Shift Towards Growth Markets: Fitch believes that increasing
exposure to growth markets, notably India, the CIS, Thailand and
Malaysia, has a mixed impact on Petrofac's business profile. It
exposes the group to growth opportunities but also higher execution
risk as some emerging markets are more difficult to operate in.
This is partly offset by Petrofac's record of sound bidding
discipline and oversight procedures. Nonetheless, backlog pressures
will force Petrofac to pivot towards these new regions to support
the order book, which will increase focus on its ability to
maintain bidding robustness, as well as operating capabilities and
margin.

ESG '5' for Governance: Petrofac has an ESG Relevance Score of '5'
for governance structure, reflecting the group's admission of its
inability to prevent fraud and the broad negative commercial
implication of the SFO investigation. However, this is being
addressed by more rigorous governance procedures and new controls
put in place by the new management.

DERIVATION SUMMARY

Fitch views Petrofac's business profile as weaker than Webuild
S.p.a.'s (BB/Stable), mainly due to weak order backlog and revenue
visibility, which is commensurate with a 'B' category E&C company.
The weaker order intake is affected by an unfavourable competitive
environment and the continued fallout from the SFO investigation,
including suspension of bidding in Abu Dhabi and in Saudi Arabia.
Both companies have a broadly similar scale, market position and
contract-risk management.

Petrofac's financial profile is weaker than Webuild's, mainly due
to a higher medium-term leverage profile.
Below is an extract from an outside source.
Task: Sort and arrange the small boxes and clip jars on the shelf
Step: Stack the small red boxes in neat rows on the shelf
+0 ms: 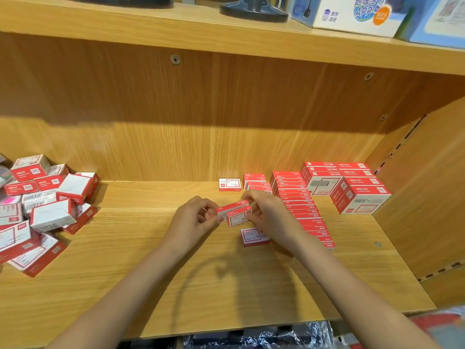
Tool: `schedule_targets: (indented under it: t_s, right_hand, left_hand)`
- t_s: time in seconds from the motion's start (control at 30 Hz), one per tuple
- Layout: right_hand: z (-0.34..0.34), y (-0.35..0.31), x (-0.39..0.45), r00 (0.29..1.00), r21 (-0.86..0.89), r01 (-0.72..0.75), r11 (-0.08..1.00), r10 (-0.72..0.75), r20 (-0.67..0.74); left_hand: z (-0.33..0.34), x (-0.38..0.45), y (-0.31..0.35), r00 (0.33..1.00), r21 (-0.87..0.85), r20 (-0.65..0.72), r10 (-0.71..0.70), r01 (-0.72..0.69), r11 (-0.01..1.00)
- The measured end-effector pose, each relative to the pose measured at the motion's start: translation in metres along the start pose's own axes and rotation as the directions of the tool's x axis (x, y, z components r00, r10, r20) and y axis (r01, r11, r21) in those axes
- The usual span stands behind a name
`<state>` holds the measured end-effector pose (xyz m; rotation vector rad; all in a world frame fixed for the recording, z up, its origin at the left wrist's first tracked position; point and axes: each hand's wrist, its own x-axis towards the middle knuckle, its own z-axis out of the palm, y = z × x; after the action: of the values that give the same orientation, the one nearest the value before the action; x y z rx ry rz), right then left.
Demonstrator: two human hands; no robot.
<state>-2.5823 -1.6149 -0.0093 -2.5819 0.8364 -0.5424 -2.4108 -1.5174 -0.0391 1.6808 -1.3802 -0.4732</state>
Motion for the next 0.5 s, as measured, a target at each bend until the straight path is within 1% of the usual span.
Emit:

Both companies have
recently recorded muted and volatile profitability.

KEY ASSUMPTIONS

-- Revenue of around USD3.1 billion in 2021, USD2.6 billion in
    2022, and gradually increasing to USD3.4 billion in 2024;

-- EBITDA margin of 4.8% in 2021, gradually increasing to 6.4% in
    2024;

-- Capex of around USD87 million in 2021, USD44 million in 2022
    and USD27 million-USD30 million in 2023-2024;

-- Working-capital consumption of around USD167 million in 2021,
    and neutral-to-positive working capital in 2022-2024;

-- Total proceeds of USD67 million from divestments in 2021-2023;

-- Issuance of USD500 million senior secured notes and USD50
    million term loans mainly to repay existing debt (apart from
    USD50 million existing term loan);

-- Equity issuance of EUR275 million in 2021, partly used to pay
    around USD105 million SFO penalty in 2022;

-- Dividends of about USD80 million in 2023 and USD84 million in
    2024. No dividends in 2021-2022;

-- No acquisitions for the next four years.

Recovery Assumptions:

-- The recovery analysis assumes that Petrofac would be
    reorganised as a going-concern (GC) in bankruptcy rather than
    liquidated. It mainly reflects Petrofac's strong market
    position, engineering capabilities, customer relationships and
    asset-light business model, following disposals in the
    integrated energy services division.

-- A 10% administrative claim.

-- For the purpose of recovery analysis for the existing senior
    unsecured rating Fitch assumed that the post-transaction debt
    comprises USD8 million overdraft, USD414 million Covid-19
    corporate financing facility (CCFF), USD610 million revolving
    credit facility (RCF; assumed full drawdown), and USD140
    million term loans. Fitch assumes that all debt instruments
    rank pari passu.

-- For the purpose of recovery analysis for the expected senior
    secured rating Fitch assumed that the post-transaction debt
    comprises USD180 million RCF (assumed full drawdown), USD100
    million terms loans and USD500 million proposed senior secured
    notes. Fitch assumes that all debt instruments rank pari
    passu.

-- The GC EBITDA estimate of USD120 million reflects Fitch's view
    of a sustainable, post-reorganisation EBITDA level upon which
    Fitch bases the enterprise valuation (EV). The level would
    result in marginally but persistently negative FCF,
    effectively representing a post-distress cash flow proxy for
    the business to remain a GC.

-- Fitch applies a distressed EBITDA multiple of 4x to calculate
    a GC EV. The choice of multiple mainly reflects Petrofac's
    strong market position being offset by weak revenue visibility
    and demand volatility in the oil and gas end-markets.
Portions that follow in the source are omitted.